Тварь явно обладала неким подобием психики. И, оказавшись в нетривиальной ситуации, когда свойства неуязвимости пропали, и по тебе стали палить неизвестно откуда, эмоции захлестнули Уутьема. Он поступил не как дикий зверь, который бы продолжил движение за стоящим рядом беззащитным человеком, а озлобившись и потеряв контроль над собой, полетел в погоню за объектом, так нагло причинившим ему вред. Да еще и ясно обозначившим себя новым источником света. Монстр погнался за убегавшим в лес с красной шашкой Глазьевым. Периодически из-за спины Листровского звучали выстрелы снайперок, которые были менее удачливыми, чем первые два залпа. Зверь же, в движениях которого вместо поражавшей своей мощью грации стали проглядывать признаки взвинченности и бьющей через край ярости, буквально летел за охотником.
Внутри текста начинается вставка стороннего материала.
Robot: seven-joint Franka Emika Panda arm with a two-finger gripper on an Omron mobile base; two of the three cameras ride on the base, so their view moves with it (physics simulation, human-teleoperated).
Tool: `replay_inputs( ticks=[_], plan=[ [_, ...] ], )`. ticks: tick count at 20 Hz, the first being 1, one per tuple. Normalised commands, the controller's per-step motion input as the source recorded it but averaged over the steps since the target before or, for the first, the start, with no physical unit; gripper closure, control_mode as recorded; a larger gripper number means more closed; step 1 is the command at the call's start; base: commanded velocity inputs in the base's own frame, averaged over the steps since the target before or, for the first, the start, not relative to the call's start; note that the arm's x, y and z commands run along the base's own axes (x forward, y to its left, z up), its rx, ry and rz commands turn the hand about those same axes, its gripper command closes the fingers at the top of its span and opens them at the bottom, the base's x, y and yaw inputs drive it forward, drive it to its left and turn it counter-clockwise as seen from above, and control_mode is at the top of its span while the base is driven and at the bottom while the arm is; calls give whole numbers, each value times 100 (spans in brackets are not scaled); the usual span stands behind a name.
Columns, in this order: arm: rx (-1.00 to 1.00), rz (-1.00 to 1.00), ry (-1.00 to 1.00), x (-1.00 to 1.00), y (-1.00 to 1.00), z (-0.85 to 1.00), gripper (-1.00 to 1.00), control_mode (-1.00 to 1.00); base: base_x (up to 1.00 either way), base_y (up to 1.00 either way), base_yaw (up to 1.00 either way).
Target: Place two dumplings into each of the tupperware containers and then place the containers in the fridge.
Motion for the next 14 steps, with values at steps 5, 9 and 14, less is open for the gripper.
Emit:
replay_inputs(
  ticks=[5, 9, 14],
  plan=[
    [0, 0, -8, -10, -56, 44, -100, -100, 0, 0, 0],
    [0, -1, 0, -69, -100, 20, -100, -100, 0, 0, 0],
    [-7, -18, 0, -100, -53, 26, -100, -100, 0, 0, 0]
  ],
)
Листровский не понимал, радоваться ему или нет. С одной стороны, он вроде спасся, избежав нападения трехметрового оборотня, с другой – сумасшедший охотник увлекал за собой Уутьема прямо в чащу, видимо, гложимый своим давним желанием сделать решающий выстрел. А такого хорошего случая загнать зверя в ловушку могло больше не представиться.
– Что он делает? – как бы сам у себя вслух спросил капитан, выбравшись обратно к краю волчьей ямы. – Зачем!? Идиот! – наконец, закричал охотнику Листровский.